Fonte de Teste (ohms = V/A)

CAT I

600 V

2 500 V

30 ohms

CAT I

1000 V

4 000 V

30 ohms

CAT II

600 V

4 000 V

12 ohms

CAT II

1 000 V

6 000 V

12 ohms

CAT III

600 V

6 000 V

2 ohms

CAT III

1 000 V

8 000 V

2 ohms

CAT IV

600 V

8 000 V

2 ohms


Veja que existe uma diferença entre os transientes de 6 000 V para o CAT III de 6000 V e o 6 000 V de transiente para o CAT II de 1 000 V. Essa diferença está na impedância da fonte usada no teste. Uma fonte de 2 ? drena 6 vezes mais corrente que uma fonte de 12 ?.

Isso significa que o CAT III de 600 V tem uma proteção contra transientes superior ao CAT II de 1 000 V, mesmo sendo este segundo especificado para uma tensão maior.


Creepage e Clearance

Existem ainda dois termos técnicos usados nas especificações dos multímetros e que devem ser analisados. Mantemos estes termos na forma original em inglês já que é assim que eles aparecem na maioria dos manuais de especificações.

Entende-se por "creepage" a distância média entre os componentes numa superfície enquanto que "clearance" indica a separação entre dois pontos no ar.

Quanto maior for a categoria de um multímetro maior é a separação entre os componentes exigida para se evitar arcos e problemas semelhantes. Assim, as especificações de "creepage e clearance" devem ser consideradas.


Garantindo a Qualidade

Os multímetros de boa procedência devem passar por testes que garantam que eles estejam dentro das especificações do padrão IEC 1010.

Existem diversas organizações independentes de testes que certificam os multímetros nos quais então são colocados selos de identificação como os mostrados na figura 4.

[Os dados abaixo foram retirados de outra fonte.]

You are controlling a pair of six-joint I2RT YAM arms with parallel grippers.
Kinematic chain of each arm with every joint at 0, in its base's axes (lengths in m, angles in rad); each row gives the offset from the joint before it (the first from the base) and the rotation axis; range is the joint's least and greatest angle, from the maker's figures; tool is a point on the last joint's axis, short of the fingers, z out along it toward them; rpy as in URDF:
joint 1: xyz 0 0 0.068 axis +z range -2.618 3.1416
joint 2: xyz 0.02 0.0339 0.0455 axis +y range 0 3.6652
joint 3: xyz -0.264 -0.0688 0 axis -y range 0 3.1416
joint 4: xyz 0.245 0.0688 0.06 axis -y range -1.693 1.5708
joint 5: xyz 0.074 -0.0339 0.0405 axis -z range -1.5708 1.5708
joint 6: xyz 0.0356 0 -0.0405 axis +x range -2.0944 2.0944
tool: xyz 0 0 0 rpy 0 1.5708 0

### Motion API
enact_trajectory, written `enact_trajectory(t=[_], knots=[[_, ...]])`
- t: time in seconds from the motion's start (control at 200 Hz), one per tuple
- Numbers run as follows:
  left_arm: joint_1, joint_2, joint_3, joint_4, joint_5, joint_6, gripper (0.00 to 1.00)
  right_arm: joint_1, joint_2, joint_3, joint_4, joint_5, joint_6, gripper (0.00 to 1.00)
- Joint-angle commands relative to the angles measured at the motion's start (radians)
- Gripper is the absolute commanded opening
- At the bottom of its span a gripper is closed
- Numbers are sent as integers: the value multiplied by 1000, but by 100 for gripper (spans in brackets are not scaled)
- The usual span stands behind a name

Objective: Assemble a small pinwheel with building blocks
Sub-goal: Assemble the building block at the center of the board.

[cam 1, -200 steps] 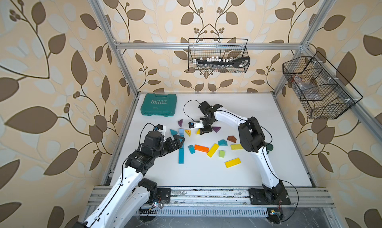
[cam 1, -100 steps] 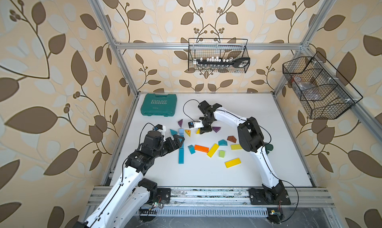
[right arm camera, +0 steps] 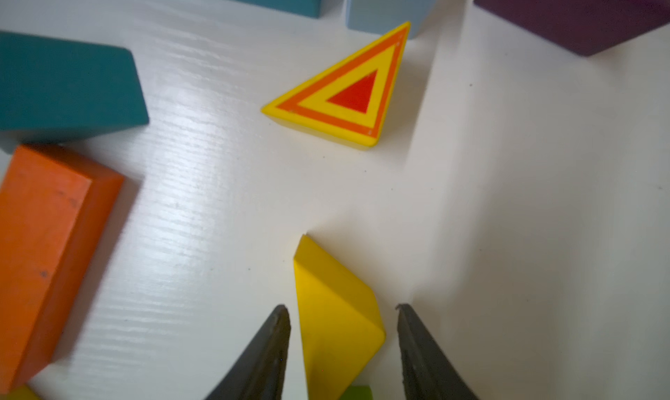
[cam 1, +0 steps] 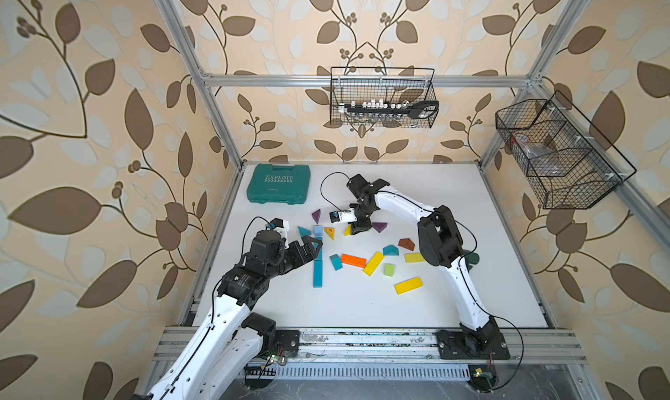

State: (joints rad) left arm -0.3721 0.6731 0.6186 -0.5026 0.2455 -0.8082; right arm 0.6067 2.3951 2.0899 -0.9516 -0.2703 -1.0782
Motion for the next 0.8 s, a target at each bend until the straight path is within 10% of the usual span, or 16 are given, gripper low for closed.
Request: enact_trajectory(t=[0.0,0.1,0.155,0.45,0.57,0.795], knots=[[9,-10,20,-35,-7,32,99,11,-158,51,-33,-79,108,56],[9,-10,54,-125,-55,50,99,4,-303,-38,51,-174,235,71],[9,-16,69,-164,-79,56,99,10,-401,-137,145,-169,318,99],[9,-8,108,-240,-87,73,99,121,-783,-624,448,596,1043,100],[9,18,129,-267,-76,86,99,103,-763,-603,163,429,1360,100],[9,43,179,-364,-143,102,99,222,-931,-1005,290,344,1711,94]])
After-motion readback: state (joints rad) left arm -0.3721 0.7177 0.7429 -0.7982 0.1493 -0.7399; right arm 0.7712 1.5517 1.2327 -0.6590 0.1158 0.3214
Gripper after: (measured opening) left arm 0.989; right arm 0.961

Figura 4 - Selos de identificação
Figura 4 - Selos de identificação


Um selo importante é o CE que indica que o produto está em conformidade com os padrões europeus (Conformité Européene) que, entretanto, são um pouco diferentes de outros padrões internacionais, inclusive o IEC 1010. Essa marca, portanto, não indica que o multímetro passou por um teste em um laboratório de certificação já que ela pode ser agregada pela própria iniciativa do fabricante.